A whole bunch of scientific studies have been conducted on the effects of growth rate on wood strength. Some solid rules of thumb have emerged (most of these center around commercially important species, which excludes most classic bow woods). On ring porous woods (ash, elm and oak among common woods, plus osage, mulberry, black locust, laburnum etc.), ring thickness largely correlates with density. In other words, wood grown fast is denser and stronger than wood grown slowly. The early wood layer of a ring porous wood's yearly growth is weak mush: slow-grown ring porous wood has lots of this and little else, since the strong latewood part of the rings is thin. Very quickly grown wood, with very wide rings may be less dense (and even looks like that) than somewhat more slowly grown wood - there probably are species-specific optimal ring widths. And a high S.G. wood can of course objectively be dense and strong even when thin-ringed (lilac is the densest and strongest wood here, ring-porous, and always grows slowly).

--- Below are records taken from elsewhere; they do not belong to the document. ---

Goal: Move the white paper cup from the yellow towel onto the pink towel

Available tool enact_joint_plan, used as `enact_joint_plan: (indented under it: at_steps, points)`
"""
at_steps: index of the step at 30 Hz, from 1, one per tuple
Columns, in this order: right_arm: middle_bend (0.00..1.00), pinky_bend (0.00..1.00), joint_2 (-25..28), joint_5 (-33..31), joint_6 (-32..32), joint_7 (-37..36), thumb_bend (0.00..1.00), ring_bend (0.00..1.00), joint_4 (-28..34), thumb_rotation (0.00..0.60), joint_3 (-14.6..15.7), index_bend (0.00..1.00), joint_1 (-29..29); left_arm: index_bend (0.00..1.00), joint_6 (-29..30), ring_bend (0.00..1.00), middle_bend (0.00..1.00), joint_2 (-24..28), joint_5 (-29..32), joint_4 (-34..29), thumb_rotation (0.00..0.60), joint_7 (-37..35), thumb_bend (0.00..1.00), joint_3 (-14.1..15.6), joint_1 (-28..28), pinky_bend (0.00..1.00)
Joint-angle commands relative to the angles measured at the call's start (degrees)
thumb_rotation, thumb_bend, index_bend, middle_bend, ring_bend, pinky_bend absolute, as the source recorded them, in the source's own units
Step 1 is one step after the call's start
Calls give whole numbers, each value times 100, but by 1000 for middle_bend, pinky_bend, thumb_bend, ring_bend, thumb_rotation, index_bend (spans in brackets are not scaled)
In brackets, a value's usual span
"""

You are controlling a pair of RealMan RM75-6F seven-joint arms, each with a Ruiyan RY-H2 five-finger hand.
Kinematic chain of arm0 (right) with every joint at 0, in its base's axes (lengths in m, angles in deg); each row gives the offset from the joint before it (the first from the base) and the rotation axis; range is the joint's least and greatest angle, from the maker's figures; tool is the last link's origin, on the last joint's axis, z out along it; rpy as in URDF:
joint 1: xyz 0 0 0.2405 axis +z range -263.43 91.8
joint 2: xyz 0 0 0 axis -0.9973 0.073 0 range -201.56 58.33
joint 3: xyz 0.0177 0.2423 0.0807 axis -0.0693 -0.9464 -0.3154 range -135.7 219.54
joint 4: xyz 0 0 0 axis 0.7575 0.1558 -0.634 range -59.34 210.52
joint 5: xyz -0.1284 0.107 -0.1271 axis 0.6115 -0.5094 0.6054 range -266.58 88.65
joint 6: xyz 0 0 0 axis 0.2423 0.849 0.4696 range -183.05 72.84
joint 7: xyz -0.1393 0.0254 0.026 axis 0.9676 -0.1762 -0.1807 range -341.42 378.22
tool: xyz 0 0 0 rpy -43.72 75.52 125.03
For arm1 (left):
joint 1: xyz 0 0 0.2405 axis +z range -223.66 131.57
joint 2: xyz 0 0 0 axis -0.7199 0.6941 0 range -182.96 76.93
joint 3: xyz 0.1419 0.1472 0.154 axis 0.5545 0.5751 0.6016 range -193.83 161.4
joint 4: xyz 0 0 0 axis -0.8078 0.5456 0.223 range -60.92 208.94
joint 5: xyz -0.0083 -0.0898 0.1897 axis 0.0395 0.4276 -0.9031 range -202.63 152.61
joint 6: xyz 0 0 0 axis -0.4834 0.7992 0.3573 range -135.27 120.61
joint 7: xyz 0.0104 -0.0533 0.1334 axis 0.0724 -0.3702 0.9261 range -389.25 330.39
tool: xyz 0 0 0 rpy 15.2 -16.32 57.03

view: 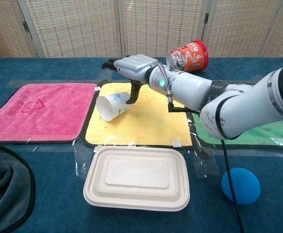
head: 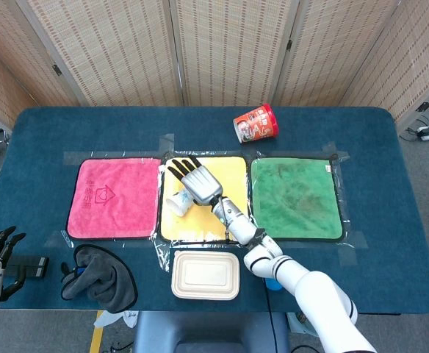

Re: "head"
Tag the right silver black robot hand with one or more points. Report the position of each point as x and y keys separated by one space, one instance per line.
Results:
x=201 y=184

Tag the white floral paper cup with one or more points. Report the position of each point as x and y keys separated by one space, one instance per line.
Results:
x=176 y=206

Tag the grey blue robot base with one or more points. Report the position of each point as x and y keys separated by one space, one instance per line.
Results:
x=207 y=331

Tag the red instant noodle cup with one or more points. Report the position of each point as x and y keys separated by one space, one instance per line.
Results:
x=256 y=123

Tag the yellow towel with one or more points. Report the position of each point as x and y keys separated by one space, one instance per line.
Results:
x=200 y=224

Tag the black box device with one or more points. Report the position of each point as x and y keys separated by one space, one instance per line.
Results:
x=31 y=266

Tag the pink towel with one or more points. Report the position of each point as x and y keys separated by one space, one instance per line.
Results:
x=126 y=198

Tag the small blue black tool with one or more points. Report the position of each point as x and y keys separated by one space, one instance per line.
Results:
x=78 y=271

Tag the beige lidded lunch box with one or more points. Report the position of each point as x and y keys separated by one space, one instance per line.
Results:
x=205 y=275

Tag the green towel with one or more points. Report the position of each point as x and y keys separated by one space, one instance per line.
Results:
x=295 y=198

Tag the dark grey cloth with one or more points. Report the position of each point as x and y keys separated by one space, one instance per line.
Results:
x=104 y=279

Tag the blue ball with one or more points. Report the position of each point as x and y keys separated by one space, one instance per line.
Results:
x=271 y=285

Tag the woven folding screen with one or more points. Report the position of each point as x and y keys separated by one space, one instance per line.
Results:
x=119 y=48

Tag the light blue bucket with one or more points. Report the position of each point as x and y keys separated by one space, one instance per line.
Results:
x=295 y=323

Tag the blue table cover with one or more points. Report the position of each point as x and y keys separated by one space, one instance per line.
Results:
x=383 y=220

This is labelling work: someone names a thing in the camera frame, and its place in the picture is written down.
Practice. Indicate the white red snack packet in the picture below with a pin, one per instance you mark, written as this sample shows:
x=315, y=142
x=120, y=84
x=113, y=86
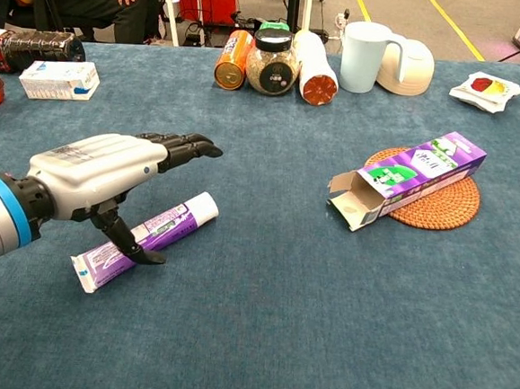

In conifers, the situation is reversed: slow growth and thin rings equal dense, strong wood. Countless studies on dozens of conifer species confirm this. The thinner the rings, the more dense, strong latewood in comparison to earlywood a piece of coniferous wood contains. But ring-count is not the sole answer, since, as others have pointed out, the density increase is not a constant but subject to differences in genetics, growth conditions etc. In yew, for instance, a relatively coarse-ringed specimen from one location may have equal density to another from somewhere else with a higher ring count. And two pieces with equal ring count can have measurably different density, each following their own genetically(?) determined range. But I'd sure like to see J.D.'s 150rings/inch yew that's light and flimsy (unless disease or decay are at play)! Take 1000 yew samples of various growth rates and measure their density: a definite trend emerges. The few exceptions don't change the trend.
In diffuse-porous woods (maple, beech, birch etc.) ring thickness does not correlate with density: they can be dense with either wide or thin rings. Many trees that seem diffuse-porous are in fact semi-diffuse porous; walnut, cherries, rowans and many other trees in the Rose family, for instance. In these the difference between early and late wood is not as pronounced as with ring porous woods, but is still there if one looks closely. Specimens with little porous early growth and thick, dense late growth are dense and strong.
The thing is, trees are too complex beings to fit into simple equations. But the basic rules of strength-growth correlation still apply most of the time, and are a good starting point for evaluating most bowstaves.